Tuesday, October 4, 2022

Karstfleisch

      A thick plate of revealing light hits her skin and she shrinks back under the shadow of the patio awning. But it only takes a second for you to see what nature apparently refuses to hide: on either side of her greyish nose, flourishing around it like a pair of Bacchic banisters around a grand staircase, are areas of raised, vibrant irritation. She is already taking a long, hard draught from her cup of ice water. Through that vessel's clear pebbled plastic, you observe how her roseate patches open up and absorb the stray moisture.

     Eventually, when her arm gets tired, she sets her cup down on the faux-marble tabletop at which she is sitting. You can't be more than ten feet away from her; you and your wife are sitting under the full light of the afternoon sun, taking advantage of these last warming rays before the obsidian chill arrives and makes both you and your spouse doubt that you are really awake for many months on end. 

     Your beloved Patricia clutches the top of your hand, preventing you from opening the heavy, laminated menu. 

     "How do I look today? Am I beautiful?"

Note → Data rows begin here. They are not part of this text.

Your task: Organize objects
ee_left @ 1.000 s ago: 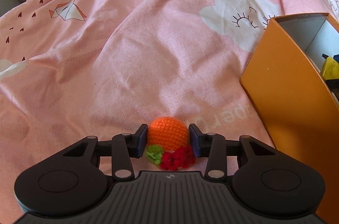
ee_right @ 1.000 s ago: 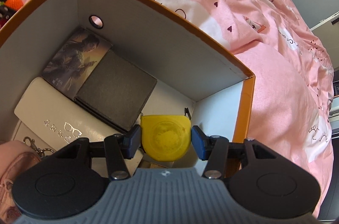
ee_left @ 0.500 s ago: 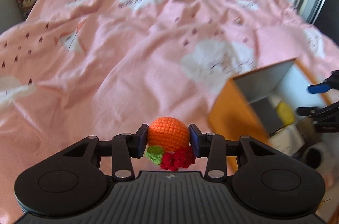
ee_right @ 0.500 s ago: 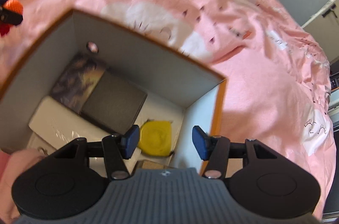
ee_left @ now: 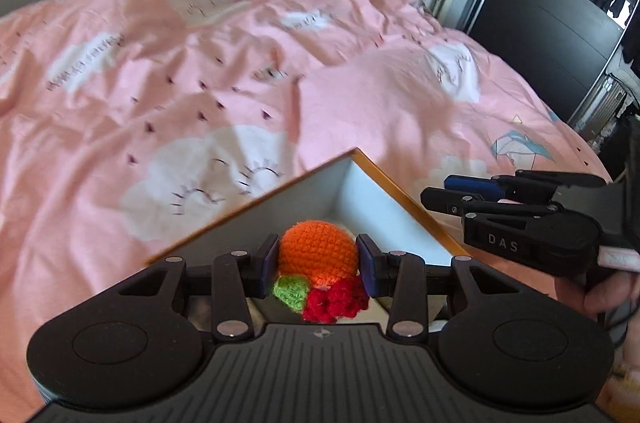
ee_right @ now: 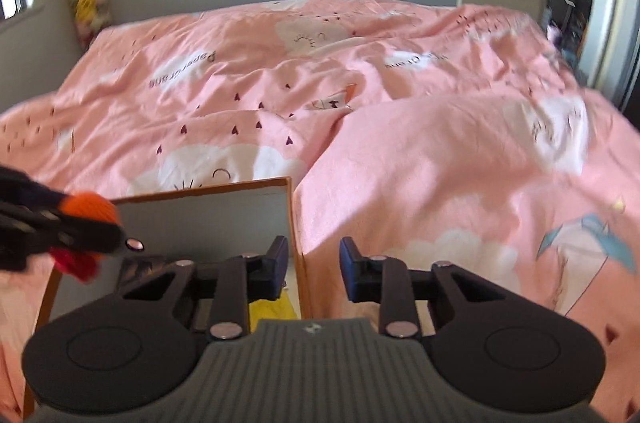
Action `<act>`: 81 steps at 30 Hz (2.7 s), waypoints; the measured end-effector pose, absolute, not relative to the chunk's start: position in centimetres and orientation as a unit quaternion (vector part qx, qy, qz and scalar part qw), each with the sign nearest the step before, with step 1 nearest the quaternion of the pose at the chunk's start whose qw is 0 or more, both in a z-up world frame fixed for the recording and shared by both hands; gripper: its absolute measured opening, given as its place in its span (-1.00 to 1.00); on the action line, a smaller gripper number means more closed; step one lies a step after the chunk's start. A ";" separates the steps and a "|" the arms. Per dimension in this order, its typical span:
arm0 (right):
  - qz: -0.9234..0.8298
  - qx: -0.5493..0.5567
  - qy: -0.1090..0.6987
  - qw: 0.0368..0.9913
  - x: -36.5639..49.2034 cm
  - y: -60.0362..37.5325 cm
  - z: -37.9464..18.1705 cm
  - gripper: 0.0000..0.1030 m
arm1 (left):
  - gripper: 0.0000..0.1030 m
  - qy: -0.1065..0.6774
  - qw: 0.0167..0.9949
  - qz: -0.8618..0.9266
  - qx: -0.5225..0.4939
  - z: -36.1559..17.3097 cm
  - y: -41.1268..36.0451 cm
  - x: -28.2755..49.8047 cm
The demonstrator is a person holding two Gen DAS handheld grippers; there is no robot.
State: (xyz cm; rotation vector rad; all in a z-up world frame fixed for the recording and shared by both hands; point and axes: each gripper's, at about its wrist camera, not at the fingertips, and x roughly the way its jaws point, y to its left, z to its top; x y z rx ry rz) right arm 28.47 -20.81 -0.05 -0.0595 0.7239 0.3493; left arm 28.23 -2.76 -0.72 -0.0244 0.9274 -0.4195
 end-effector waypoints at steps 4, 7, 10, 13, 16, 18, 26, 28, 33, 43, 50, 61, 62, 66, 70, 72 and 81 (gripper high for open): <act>0.170 0.008 0.346 0.923 28.6 -21.7 -1.0 -0.50 | -0.10 0.464 0.863 -0.203 0.005 -3.3 -5.5 30.3; 0.166 0.017 0.342 0.925 28.9 -22.2 -1.4 -0.49 | -0.10 0.478 0.856 -0.196 0.008 -4.8 -6.6 31.7; 0.150 0.018 0.345 0.926 29.2 -22.6 -1.9 -0.47 | -0.10 0.485 0.853 -0.191 0.014 -6.0 -7.5 32.9; 0.155 0.017 0.348 0.925 29.3 -22.7 -2.5 -0.47 | -0.10 0.485 0.853 -0.189 0.038 -7.1 -8.5 33.6; 0.163 0.014 0.347 0.924 29.2 -22.7 -2.8 -0.46 | -0.10 0.483 0.854 -0.181 0.067 -8.2 -9.3 34.1; 0.164 0.009 0.342 0.925 29.1 -22.6 -2.8 -0.42 | -0.10 0.485 0.852 -0.185 0.071 -8.7 -9.6 34.3; 0.164 0.004 0.340 0.926 28.9 -22.5 -2.8 -0.31 | -0.07 0.475 0.854 -0.184 0.101 -9.2 -10.4 34.1; 0.163 0.004 0.340 0.926 28.8 -22.5 -2.8 -0.29 | -0.04 0.473 0.856 -0.181 0.102 -9.0 -10.4 34.0; 0.159 0.004 0.340 0.927 28.4 -22.6 -2.3 -0.28 | 0.10 0.467 0.861 -0.178 0.098 -7.9 -10.1 33.2; 0.176 -0.001 0.307 0.935 25.0 -22.4 0.8 -0.09 | 0.12 0.404 0.900 -0.151 0.059 -1.3 -7.1 28.0; 0.222 0.000 0.272 0.936 20.3 -21.9 3.0 -0.03 | 0.12 0.337 0.937 -0.078 -0.035 2.7 -3.8 20.4; 0.272 -0.028 0.191 0.943 11.1 -20.9 6.1 0.16 | 0.12 0.272 0.960 -0.012 -0.069 4.6 -1.2 10.2; 0.272 -0.029 0.184 0.944 10.5 -20.9 6.3 0.21 | 0.12 0.268 0.961 -0.014 -0.063 4.8 -1.3 9.5; 0.265 -0.027 0.161 0.950 8.1 -21.3 6.6 0.30 | 0.16 0.243 0.969 -0.016 -0.044 5.3 -1.4 7.0; 0.255 -0.022 0.154 0.954 6.4 -21.5 6.2 0.38 | 0.39 0.201 0.979 -0.014 -0.027 5.7 -1.5 4.7; 0.247 -0.022 0.160 0.956 5.8 -21.4 5.8 0.48 | 0.50 0.182 0.983 -0.010 -0.013 5.7 -1.6 3.7; 0.223 -0.063 0.191 0.954 4.6 -19.7 2.4 0.57 | 0.70 0.191 0.982 0.016 -0.006 3.6 -1.0 2.5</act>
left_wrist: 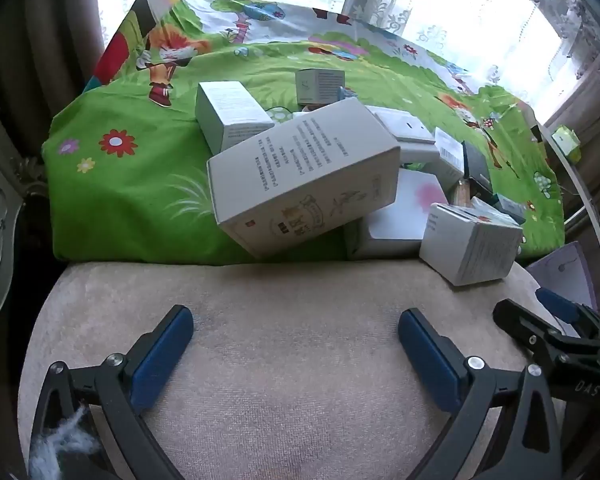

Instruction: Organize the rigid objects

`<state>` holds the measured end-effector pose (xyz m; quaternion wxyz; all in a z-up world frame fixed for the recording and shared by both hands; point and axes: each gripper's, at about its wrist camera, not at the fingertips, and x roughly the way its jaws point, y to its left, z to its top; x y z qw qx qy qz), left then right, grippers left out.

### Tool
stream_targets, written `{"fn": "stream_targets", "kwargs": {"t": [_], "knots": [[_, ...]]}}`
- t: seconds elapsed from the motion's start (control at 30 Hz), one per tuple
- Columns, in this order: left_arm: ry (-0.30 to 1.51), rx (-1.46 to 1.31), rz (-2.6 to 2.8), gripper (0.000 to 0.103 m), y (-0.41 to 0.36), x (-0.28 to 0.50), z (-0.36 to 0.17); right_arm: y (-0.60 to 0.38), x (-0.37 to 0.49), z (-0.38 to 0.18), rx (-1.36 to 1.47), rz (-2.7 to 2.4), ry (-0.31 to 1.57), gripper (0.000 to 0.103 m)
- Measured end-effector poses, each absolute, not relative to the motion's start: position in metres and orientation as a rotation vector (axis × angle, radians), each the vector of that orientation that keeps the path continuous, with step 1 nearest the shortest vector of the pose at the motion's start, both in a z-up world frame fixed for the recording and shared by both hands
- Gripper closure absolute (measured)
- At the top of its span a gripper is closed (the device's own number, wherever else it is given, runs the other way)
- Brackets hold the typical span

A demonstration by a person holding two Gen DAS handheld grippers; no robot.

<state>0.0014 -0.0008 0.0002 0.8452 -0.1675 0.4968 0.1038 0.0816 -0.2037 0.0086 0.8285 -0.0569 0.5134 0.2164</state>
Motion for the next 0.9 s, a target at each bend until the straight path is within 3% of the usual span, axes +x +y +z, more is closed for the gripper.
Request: {"fn": "stream_targets", "kwargs": {"t": [0.9], "knots": [[1.025,-0.358,0.25,0.0,-0.0003,0.0006,0.0007,-0.2022,0.0807,0.0087,-0.121,0.46,1.086,0.0]]}}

     The young woman in the shadows, within earshot of this obligatory prompt, averts her wild, bulging eyes, drawing her own menu up around her so that nothing south of the bridge of her nose is visible from your vantage point.

     "Yeah, definitely."

     Patricia accepts the verbal token, leaving you to your menu while she takes up her phone and evaluates herself in the image generated by the reverse-facing camera. 

     What you find when you peer down at the menu is not the usual fare, to say the least.

     Instead of headings for 'beverages,' 'entrées,' and 'sweetmeats,' you are met with a single condensed paragraph in a font so small as almost to deny the reader any access to it. But the proprietor of this dining establishment did not expect a patron like you: a man of optics. You fish in your silken breast pocket, fingers lingering over a selection of implements made of frigid, cylindrical, knurled steel. After getting your fill of fondling these pieces, you find the specific item you seek: a weighty, milled eye loop with a felt rim meant to reduce friction when slid against a surface.

     Setting the recessed lens over the paragraph's opening line, you read the following:

"I know I will die very soon and that my corpse will rot unnoticed under some quaking yellow trellis, soaking in the accidental midnight piss of passersby whose bladders brim with beer. But I will never seek a safe harbor. I will never sign up for anyone's 'treatments.' No one will ever get the satisfaction of seeing the yawning amphitheater of my throat with its uvular chandelier as I divulge the burden of my condition. I refuse to slave away for a pittance, just so I can go to some overtly understated boutique with its salvific salve philosophies, unguents and creams. I've got karstfleisch. This is my story, and at some point, even people like me get to put their stories on a plate for discerning judges to sample. With a synchronous press from my two thumbs, the thin, fragile surface that passes itself off for red inflammation will crack and collapse into the yielding pudding beneath. This is my crème brûlée. I don't want a confidant or a therapist. I want an unctuous gourmand. When he finally comes, he will not hesitate to break open my condition and suck it clean, discarding my spent husk out back where it belongs, by the dumpsters and pallets..."

     You look up at your wife, stunned. She slides a petite, gleaming spoon across the table to you, slips her purse strap over her shoulder, and walks off toward a car that has just sailed up to the curb. Climbing into the back seat, she slams the door, cracks the window, and says to you through the cigarette already propped between her lips:

     "I won't be there when you get home."